Lucifer Had Wings Once, Too
I remember Heaven. It was… Nice. I had Father. I had brothers and sisters, plenty of them. I was never alone. But sometimes I just wanted to be alone. Just give me some time alone.
It was wonderful, my corner of Heaven. Nobody bothered me, no one judged me. Nobody was there to understand, so everyone understood. I would sit there and just think. Maybe it was my destiny to be the "bad guy," because my Heaven is a lot like Hell. My cage, anyway. Nobody to demand anything of me, to yell at me, to look at me like they would cast me out personally if they could. Just me. And I'm perfectly fine with that.
I don't see why I'm reminiscing now. It's been millennia since I was locked in. Maybe because of Lilith, breaking the seals. She's not finished, not by a long shot. But Michael isn't moving to stop her. I can still hear him sometimes, voice resonating down, through the earth, through Hell, through the walls of my prison. He wants blood, my blood. As if locking me away wasn't enough.
Michael loved me at first, I'm sure of that. I loved him, too. How couldn't I? He was my big brother. But something changed. I'm not sure what it was, but Michael couldn't strand me anymore. We fought all the time. I found myself escaping to my Heaven more and more. I don't know why Michael started hating me. I never did anything to him specifically. Well, there was that one time… But that was after the fighting had been going on for a while, and it was just a joke. Still no reason to almost kill me. Which he did almost kill me.
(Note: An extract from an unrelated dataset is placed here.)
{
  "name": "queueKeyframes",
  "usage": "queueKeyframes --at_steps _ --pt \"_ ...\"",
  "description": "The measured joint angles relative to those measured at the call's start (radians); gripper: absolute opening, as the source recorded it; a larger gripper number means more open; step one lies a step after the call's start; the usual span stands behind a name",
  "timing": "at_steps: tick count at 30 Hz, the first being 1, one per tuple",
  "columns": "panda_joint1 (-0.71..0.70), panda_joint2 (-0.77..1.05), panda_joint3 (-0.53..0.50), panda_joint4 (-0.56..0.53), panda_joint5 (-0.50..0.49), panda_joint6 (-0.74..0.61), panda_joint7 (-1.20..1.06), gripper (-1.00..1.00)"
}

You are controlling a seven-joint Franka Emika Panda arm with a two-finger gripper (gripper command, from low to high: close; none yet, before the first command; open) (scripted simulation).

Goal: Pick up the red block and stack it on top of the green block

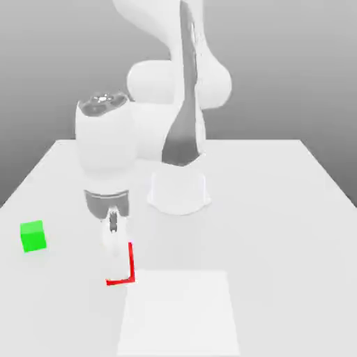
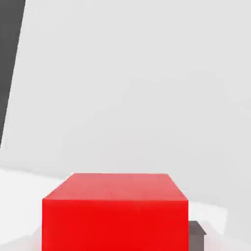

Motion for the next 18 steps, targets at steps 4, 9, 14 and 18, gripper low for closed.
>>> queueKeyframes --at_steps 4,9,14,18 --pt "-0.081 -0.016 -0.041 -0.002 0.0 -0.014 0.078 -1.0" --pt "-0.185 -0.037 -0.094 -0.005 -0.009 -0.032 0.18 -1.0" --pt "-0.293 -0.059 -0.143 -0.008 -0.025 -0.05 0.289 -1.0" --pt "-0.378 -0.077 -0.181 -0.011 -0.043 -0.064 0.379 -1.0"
On multiple occasions.
Father finally cast me out for tricking the humans. But I couldn't resist, they were just so stupid.
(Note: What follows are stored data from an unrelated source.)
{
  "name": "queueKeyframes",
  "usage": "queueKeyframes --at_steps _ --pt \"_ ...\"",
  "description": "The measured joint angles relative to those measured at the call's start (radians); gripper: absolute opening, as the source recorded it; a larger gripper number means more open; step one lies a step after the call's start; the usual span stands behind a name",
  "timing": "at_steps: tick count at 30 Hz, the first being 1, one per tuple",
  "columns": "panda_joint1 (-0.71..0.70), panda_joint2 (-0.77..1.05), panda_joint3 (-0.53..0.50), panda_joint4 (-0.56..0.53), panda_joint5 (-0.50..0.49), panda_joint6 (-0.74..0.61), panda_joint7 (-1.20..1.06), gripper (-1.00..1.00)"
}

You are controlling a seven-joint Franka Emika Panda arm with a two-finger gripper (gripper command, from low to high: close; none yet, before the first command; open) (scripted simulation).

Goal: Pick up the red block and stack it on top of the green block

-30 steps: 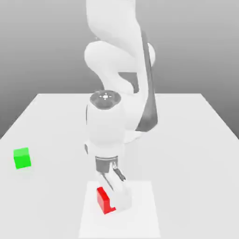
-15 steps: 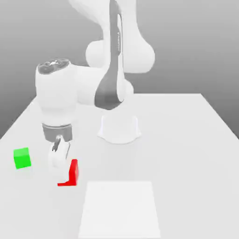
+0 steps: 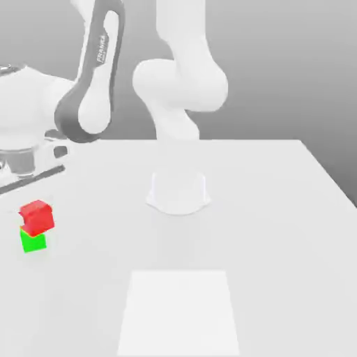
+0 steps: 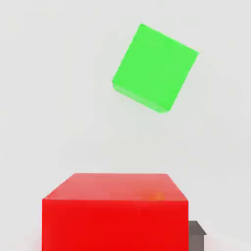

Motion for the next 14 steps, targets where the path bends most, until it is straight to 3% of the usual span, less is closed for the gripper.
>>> queueKeyframes --at_steps 5,11,12,14 --pt "-0.094 -0.013 -0.047 -0.002 -0.022 -0.009 0.108 -1.0" --pt "-0.114 0.174 -0.01 0.006 0.121 0.164 0.019 -1.0" --pt "-0.12 0.196 0.0 0.007 0.139 0.183 0.006 1.0" --pt "-0.12 0.196 0.0 0.007 0.139 0.183 0.006 1.0"
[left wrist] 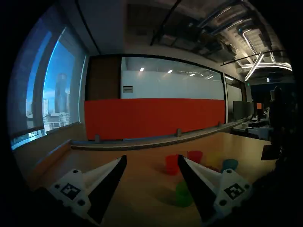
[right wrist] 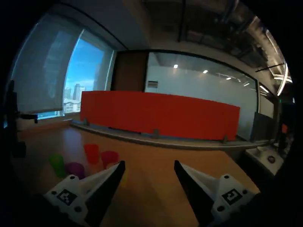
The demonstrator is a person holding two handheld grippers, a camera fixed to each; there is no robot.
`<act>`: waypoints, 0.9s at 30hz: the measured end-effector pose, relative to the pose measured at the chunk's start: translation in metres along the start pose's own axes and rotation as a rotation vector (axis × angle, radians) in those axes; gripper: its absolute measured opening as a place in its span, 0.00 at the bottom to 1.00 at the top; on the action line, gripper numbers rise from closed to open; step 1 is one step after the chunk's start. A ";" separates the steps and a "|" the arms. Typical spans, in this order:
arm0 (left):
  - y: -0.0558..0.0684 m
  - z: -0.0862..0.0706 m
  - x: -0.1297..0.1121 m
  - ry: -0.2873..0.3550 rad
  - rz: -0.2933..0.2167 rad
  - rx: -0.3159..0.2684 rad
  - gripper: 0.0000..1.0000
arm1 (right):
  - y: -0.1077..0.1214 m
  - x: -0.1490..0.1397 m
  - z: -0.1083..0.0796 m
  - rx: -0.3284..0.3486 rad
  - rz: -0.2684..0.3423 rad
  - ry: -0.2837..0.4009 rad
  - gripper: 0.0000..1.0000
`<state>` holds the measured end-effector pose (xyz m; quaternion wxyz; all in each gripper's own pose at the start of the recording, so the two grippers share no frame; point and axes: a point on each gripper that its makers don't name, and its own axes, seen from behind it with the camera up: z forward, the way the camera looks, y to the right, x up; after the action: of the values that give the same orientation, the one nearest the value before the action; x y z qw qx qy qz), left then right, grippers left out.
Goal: Pour water
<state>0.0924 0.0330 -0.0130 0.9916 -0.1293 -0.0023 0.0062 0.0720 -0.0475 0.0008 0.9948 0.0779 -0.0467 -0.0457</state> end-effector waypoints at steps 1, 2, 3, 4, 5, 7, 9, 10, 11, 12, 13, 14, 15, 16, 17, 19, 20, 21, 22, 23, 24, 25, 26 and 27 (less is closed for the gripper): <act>-0.001 0.000 0.001 0.007 -0.008 0.009 0.99 | 0.003 0.002 -0.001 -0.017 0.012 0.010 1.00; -0.001 0.000 0.002 0.015 -0.018 0.019 0.99 | 0.006 0.005 -0.001 -0.036 0.026 0.022 1.00; -0.003 0.000 0.003 0.019 -0.024 0.029 0.99 | 0.008 0.008 -0.002 -0.050 0.036 0.030 1.00; -0.004 0.000 0.003 0.022 -0.030 0.040 0.99 | 0.011 0.010 -0.003 -0.063 0.046 0.038 1.00; -0.006 0.000 0.003 0.025 -0.036 0.053 0.99 | 0.013 0.013 -0.004 -0.078 0.056 0.047 1.00; -0.008 0.000 0.004 0.028 -0.036 0.073 0.99 | 0.017 0.015 -0.006 -0.097 0.068 0.062 1.00; -0.009 0.001 0.005 0.033 -0.031 0.090 0.99 | 0.020 0.015 -0.007 -0.116 0.078 0.072 1.00; -0.008 0.001 0.006 0.037 -0.027 0.095 0.99 | 0.022 0.014 -0.008 -0.124 0.080 0.072 1.00; -0.008 0.001 0.007 0.041 -0.022 0.101 1.00 | 0.024 0.012 -0.008 -0.133 0.083 0.073 1.00; -0.008 0.001 0.008 0.046 -0.018 0.107 1.00 | 0.026 0.011 -0.008 -0.139 0.084 0.071 1.00; -0.007 0.000 0.010 0.052 -0.015 0.112 1.00 | 0.027 0.010 -0.009 -0.145 0.085 0.069 1.00; -0.007 0.000 0.011 0.059 -0.010 0.118 0.99 | 0.028 0.008 -0.009 -0.152 0.086 0.067 1.00; -0.007 -0.001 0.012 0.065 -0.007 0.125 0.99 | 0.029 0.007 -0.009 -0.156 0.086 0.066 1.00; -0.007 -0.001 0.013 0.071 -0.004 0.132 0.99 | 0.030 0.006 -0.010 -0.160 0.087 0.066 1.00; -0.008 -0.002 0.014 0.079 0.000 0.140 1.00 | 0.030 0.005 -0.010 -0.165 0.088 0.065 1.00; -0.011 -0.003 0.014 0.089 0.009 0.160 1.00 | 0.032 0.004 -0.011 -0.171 0.089 0.063 1.00; -0.013 -0.004 0.014 0.095 0.015 0.172 0.99 | 0.032 0.004 -0.012 -0.175 0.089 0.061 1.00; -0.015 -0.004 0.013 0.098 0.021 0.183 0.99 | 0.034 0.003 -0.013 -0.180 0.089 0.059 1.00; -0.017 -0.005 0.012 0.100 0.027 0.195 0.99 | 0.035 0.002 -0.014 -0.186 0.090 0.056 1.00; -0.019 -0.006 0.011 0.103 0.034 0.209 0.99 | 0.037 0.002 -0.015 -0.194 0.090 0.053 1.00; -0.020 -0.006 0.009 0.104 0.039 0.217 1.00 | 0.040 0.001 -0.016 -0.200 0.090 0.051 1.00; -0.020 -0.006 0.007 0.104 0.045 0.224 0.99 | 0.042 0.001 -0.017 -0.207 0.091 0.048 1.00; -0.021 -0.007 0.005 0.105 0.051 0.232 0.99 | 0.045 0.000 -0.018 -0.215 0.091 0.045 1.00; -0.021 -0.006 0.003 0.105 0.055 0.235 0.99 | 0.048 0.000 -0.019 -0.223 0.091 0.043 1.00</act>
<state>0.0958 0.0110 -0.0138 0.9981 -0.0123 0.0539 0.0267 0.0778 0.0025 -0.0104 0.9991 -0.0344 -0.0235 -0.0036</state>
I remember falling. My grace, ripped away so that it was only a shadow of what it was. That's not what hurt the most though. Not losing my grace, not being rejected by my family, not even the fall itself. No, what hurt the most, still hurts, was losing my wings.
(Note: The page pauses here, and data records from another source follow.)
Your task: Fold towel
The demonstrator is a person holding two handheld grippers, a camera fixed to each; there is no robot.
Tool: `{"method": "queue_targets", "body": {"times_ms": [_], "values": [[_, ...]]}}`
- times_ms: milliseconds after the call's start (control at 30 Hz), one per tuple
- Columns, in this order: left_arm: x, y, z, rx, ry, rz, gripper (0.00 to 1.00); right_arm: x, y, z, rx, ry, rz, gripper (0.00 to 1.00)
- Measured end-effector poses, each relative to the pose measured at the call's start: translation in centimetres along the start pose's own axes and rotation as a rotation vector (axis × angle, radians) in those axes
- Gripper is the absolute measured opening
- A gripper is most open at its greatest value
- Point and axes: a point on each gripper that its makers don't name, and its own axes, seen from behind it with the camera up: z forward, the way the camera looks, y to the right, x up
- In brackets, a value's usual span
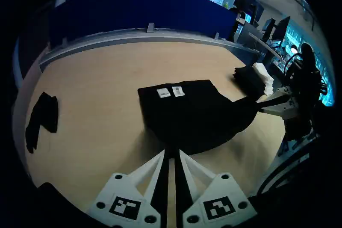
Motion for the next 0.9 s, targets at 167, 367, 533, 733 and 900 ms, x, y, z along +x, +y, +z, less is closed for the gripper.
{"method": "queue_targets", "body": {"times_ms": [167, 367, 533, 733, 900], "values": [[0.7, 0.9, -1.8, -0.013, 0.008, -0.020, 0.09, 0.6, -0.1, -1.4, 0.003, -0.008, -0.004, 0.16], [1.0, 1.5, -2.6, -0.017, 0.016, -0.038, 0.09, 0.6, -0.3, -2.2, 0.004, -0.015, -0.013, 0.16], [1.7, 1.2, -2.0, -0.009, 0.027, -0.055, 0.09, 0.7, -0.1, -1.9, 0.005, -0.027, -0.012, 0.16], [3.6, 0.4, -0.3, -0.003, 0.052, -0.083, 0.09, 1.6, 1.2, -0.4, 0.007, -0.045, 0.008, 0.16], [5.2, -0.7, 1.9, 0.008, 0.063, -0.096, 0.09, 2.9, 3.2, 1.6, 0.008, -0.051, 0.038, 0.16]]}}
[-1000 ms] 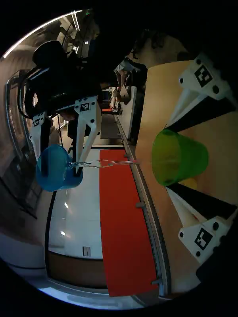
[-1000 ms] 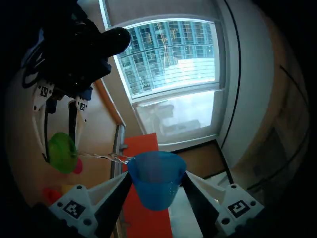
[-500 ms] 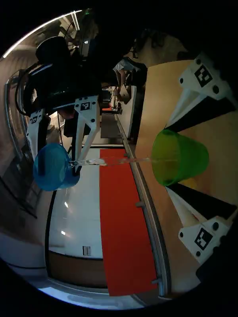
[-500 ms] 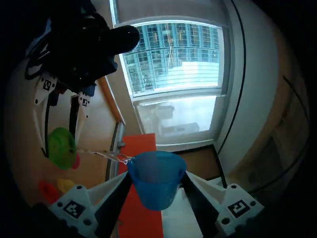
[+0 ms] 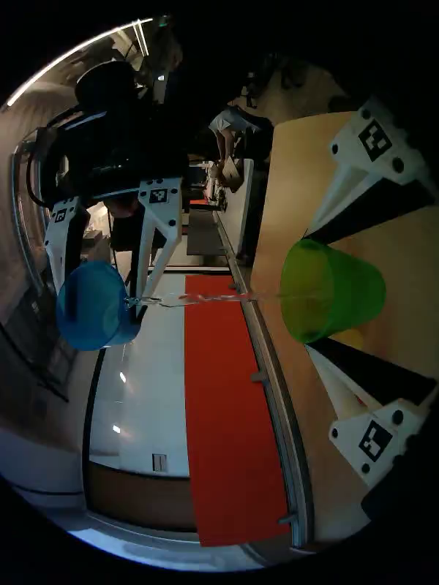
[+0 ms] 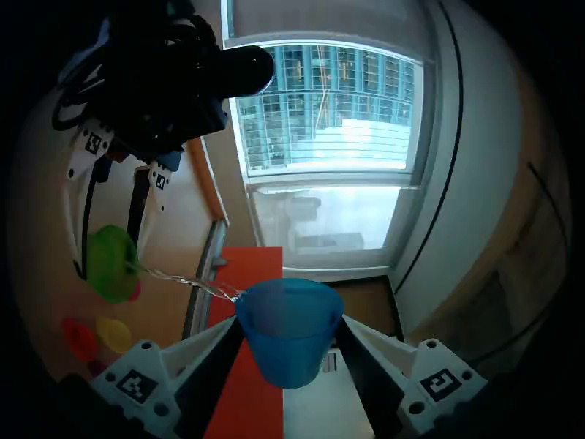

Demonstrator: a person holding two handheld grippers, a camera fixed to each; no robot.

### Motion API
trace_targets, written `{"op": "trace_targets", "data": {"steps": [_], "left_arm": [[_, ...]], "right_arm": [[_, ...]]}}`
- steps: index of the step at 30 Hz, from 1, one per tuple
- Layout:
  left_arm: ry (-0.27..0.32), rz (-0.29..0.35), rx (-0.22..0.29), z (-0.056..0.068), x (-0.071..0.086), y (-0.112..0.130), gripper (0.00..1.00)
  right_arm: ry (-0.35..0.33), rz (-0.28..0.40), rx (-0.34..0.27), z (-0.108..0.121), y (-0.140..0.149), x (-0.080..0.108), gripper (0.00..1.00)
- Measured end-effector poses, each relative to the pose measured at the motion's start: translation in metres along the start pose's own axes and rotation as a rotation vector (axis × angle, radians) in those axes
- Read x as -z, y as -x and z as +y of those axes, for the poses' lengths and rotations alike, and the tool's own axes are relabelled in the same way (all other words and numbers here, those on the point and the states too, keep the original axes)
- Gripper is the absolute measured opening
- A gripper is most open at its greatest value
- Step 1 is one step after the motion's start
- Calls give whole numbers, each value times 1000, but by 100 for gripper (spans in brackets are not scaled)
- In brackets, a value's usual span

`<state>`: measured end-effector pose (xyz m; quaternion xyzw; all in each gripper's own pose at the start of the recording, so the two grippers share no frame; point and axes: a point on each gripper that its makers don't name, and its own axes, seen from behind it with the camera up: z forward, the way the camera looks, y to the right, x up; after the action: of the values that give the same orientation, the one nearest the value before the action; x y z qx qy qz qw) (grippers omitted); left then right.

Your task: Pour water

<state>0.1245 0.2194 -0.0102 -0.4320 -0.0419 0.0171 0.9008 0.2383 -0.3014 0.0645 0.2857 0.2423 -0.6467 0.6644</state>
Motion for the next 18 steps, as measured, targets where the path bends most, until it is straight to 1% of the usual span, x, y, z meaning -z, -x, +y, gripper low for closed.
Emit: {"op": "trace_targets", "data": {"steps": [18], "left_arm": [[-10, 3, 4, -4, -2, 0, 87]], "right_arm": [[15, -2, 91, 0, -3, 2, 88]]}}
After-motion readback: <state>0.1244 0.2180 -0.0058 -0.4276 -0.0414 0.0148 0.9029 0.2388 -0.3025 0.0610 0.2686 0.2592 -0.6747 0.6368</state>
My wings were my freedom. Well, I guess that's why they were taken. During the fall, my wings flamed, seared, burned off entirely. I can feel them sometimes, but I look and there's nothing. I sit in a fresh wave of despair and think, 'I had wings, once. What happened?' and then remember. I remember my brother's unprompted hatred. He's the reason my wings are gone. He's the reason I'm here. This thought spurs my hatred. I want out. Because when I get out, I can get my wings back. Then I'll show him. I'll cut off Michael's wings, let him see how it feels. Just for a few hours. Just before I kill him. Because I was an angel once. I, Lucifer, had wings once, too.